Among the innumerable present ECC correction methods a particular interest is assumed by the so-called cyclical correction codes; particularly binary BCH and Reed-Solomon codes.
The main features concerning these two codes are quoted hereafter by way of comparison.
The code will be examined first:
1 ) Binary BCH.
This code operates on a block of binary symbols. If N (4096+128) is the block size, the number of parity bits is P (assuming to correct 4 bits, P is equal to 52 bits).
As it will be seen hereafter, the code operates on a considerably lower number of bits with respect to the Reed-Solomon code.
The canonical coding and decoding structures process the data block by means of sequential. operations on the bits to be coded or decoded.
The latency to code and decode data blocks is higher than the Reed-Solomon code latency since it operates on symbols.
The arithmetic operators (sum, multiplication, inversion) in GF(2), and thus those necessary for this kind of code, are extremely simple (XOR, AND, NOT).
The code corrects K bits.
The other code will now be seen:
2) Reed Solomon
It operates on a block of symbols composed by a plurality of bits.
If N ((4096+128)/9) is the symbol block size, the number of parity symbols is P (assuming to correct 4 errors, P is equal to 8 symbols formed by 9-bit, i.e. 72 bits).
The canonical coding and decoding structures process the data block by means of sequential operations on the symbols to be coded or decoded.
In this case, the latency to code and decode data blocks is lower than the BCH binary code latency since it operates on symbols rather than bits (1/9).
Another difference is due to the fact that the arithmetic operators (sum, multiplication, inversion) in GF(2m) are in this case complex operators with respect to the BCH code.
The code corrects K symbols. This is very useful in communication systems such as: Hard disks, Tape Recorders, CD-ROMs etc. wherein sequential errors are very probable. This latter feature, however, often cannot be fully used in NAND memories.
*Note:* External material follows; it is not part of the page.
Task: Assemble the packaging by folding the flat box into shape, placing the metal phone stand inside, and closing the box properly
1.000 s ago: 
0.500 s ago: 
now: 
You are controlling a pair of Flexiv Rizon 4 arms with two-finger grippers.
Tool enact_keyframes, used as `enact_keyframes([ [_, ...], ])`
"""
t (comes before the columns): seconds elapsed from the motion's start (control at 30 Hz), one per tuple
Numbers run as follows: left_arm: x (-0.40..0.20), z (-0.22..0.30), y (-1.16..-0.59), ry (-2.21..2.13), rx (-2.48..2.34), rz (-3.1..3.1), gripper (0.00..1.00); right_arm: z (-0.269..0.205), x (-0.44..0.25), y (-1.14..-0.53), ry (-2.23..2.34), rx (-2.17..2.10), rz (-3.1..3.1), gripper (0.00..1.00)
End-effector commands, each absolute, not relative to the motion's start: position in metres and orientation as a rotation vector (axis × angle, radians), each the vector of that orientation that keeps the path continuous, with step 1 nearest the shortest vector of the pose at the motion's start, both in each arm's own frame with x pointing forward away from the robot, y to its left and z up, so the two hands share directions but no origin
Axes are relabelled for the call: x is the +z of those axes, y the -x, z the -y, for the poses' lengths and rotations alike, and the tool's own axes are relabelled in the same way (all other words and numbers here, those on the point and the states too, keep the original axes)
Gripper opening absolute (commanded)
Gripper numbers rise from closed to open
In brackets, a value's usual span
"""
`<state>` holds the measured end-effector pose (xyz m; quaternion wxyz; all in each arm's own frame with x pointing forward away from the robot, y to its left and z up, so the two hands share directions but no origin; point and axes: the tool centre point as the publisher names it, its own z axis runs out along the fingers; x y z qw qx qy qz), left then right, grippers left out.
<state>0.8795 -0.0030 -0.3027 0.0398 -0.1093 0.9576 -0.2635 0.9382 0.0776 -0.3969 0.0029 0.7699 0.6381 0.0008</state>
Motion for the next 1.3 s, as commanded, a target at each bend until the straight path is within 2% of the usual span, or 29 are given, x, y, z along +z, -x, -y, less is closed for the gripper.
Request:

For a better understanding of aspects of the present invention, the structure of the error correction systems using a BCH coding and decoding will be analyzed hereafter, the structure of Reed Solomon correction systems will be analyzed afterwards.
The BCH Structure
The typical structure of a BCH code is shown in the attached
Blocks C, 1 and 3 can be realized by means of known structures, (for example according to what has been described by: Shu Lin, Daniel Costello—“Error Control Coding: Fundamentals and Applications”) operating in a serial way and thus having a latency being proportional to the length of the message to be stored.
In particular:
BLOCK C: the block latency is equal to the message to be stored (4096 bits);
BLOCK 1: the block latency is equal to the coded message (for a four-error-corrector code 4096+52);
BLOCK 3: the block latency is equal to the coded message (for a four-error-corrector code 4096+52).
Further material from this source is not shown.